Showing posts with label Flipped. Show all posts
Showing posts with label Flipped. Show all posts

Wednesday, June 1, 2011

One Minutes Review - Flipped

One of my favourite things in the movies is nostalgia. I love the idea of a simpler time where kids were sweeter and more innocent. Where you could trust your neighbour and appreciate the simple things like touching hands with the boy across the way, weeding the front lawn and climbing the old sycamore tree to take in the view from the top.

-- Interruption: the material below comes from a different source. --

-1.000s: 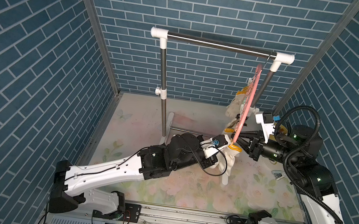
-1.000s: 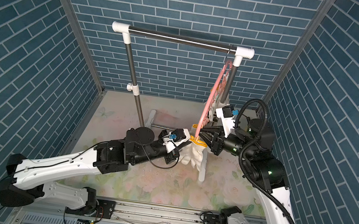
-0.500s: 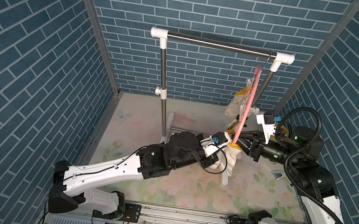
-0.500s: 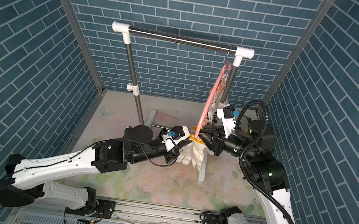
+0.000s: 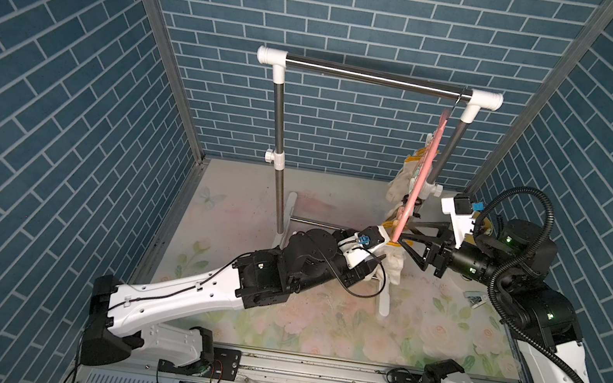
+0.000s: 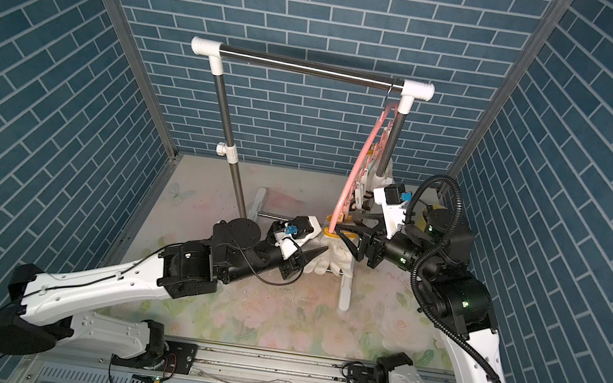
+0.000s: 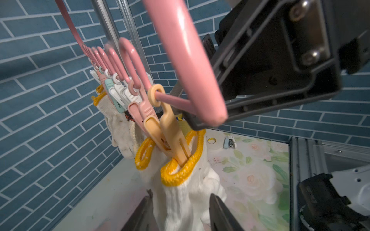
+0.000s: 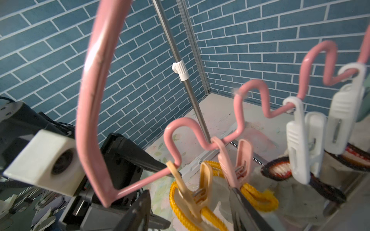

And of course there was grandpa who wasn't old and senile but tender, loving and always knew how to bring all the problems together and set them back on the right foot.

I also love that moment between childhood and adolescence where nothing makes sense, everything isn't as how you imaged it to be and the only way to grow up and get on with life is to make the stupid mistakes and then reflect back; hoping you learned something and didn't do irrevocable damage.

Flipped, Rob Reiner's best film is over ten years, has all of these things. It's a beautiful postcard to the early 60s, and a sweet tale of two kids who live across the street from each other. One is Juli Baker (Madeline Carol) who is desperately in love with Bryce Loski (Callan McAuliffe) from the moment his family moves in across the street. They are both young and while playing their hands connect for a brief moment, more or less sealing their fate.

Grown up into adolescence, Bryce wants nothing but for Juli to leave him alone. His family is upper class, his father, subtly suggested to resort to the booze to make up for a missed life as a musician, is cold and demeaning while Juli's family is poor but full of love and are judged by the state of their front yard. Her father is an aspiring painter which also is greeted with scoffs across the street.

This goes on until, as events must transpire, Bryce realizes that he really likes Juli while Juli slowly realizes maybe Bryce wasn't what she had envisioned after all. This is all told in voice over as the same events are flip-flopped back and forth to be told first from Bryce's point of view and then Juli's.

And holding everything together is Grandpa (the invaluable John Mahoney) who has moved in with Bryce and who is kind, knowing and misses grandma.

All of this is sweet and innocent and doesn't hurt anyone. It takes place in a whimsical movie land which once doubled as America but now, all these years later, seems like a distant fantasy. It's exactly the kind of movie that makes you sit back, smile and remember the days when things were both so simple and yet so complicated all at once. The best days, some may argue, of our lives.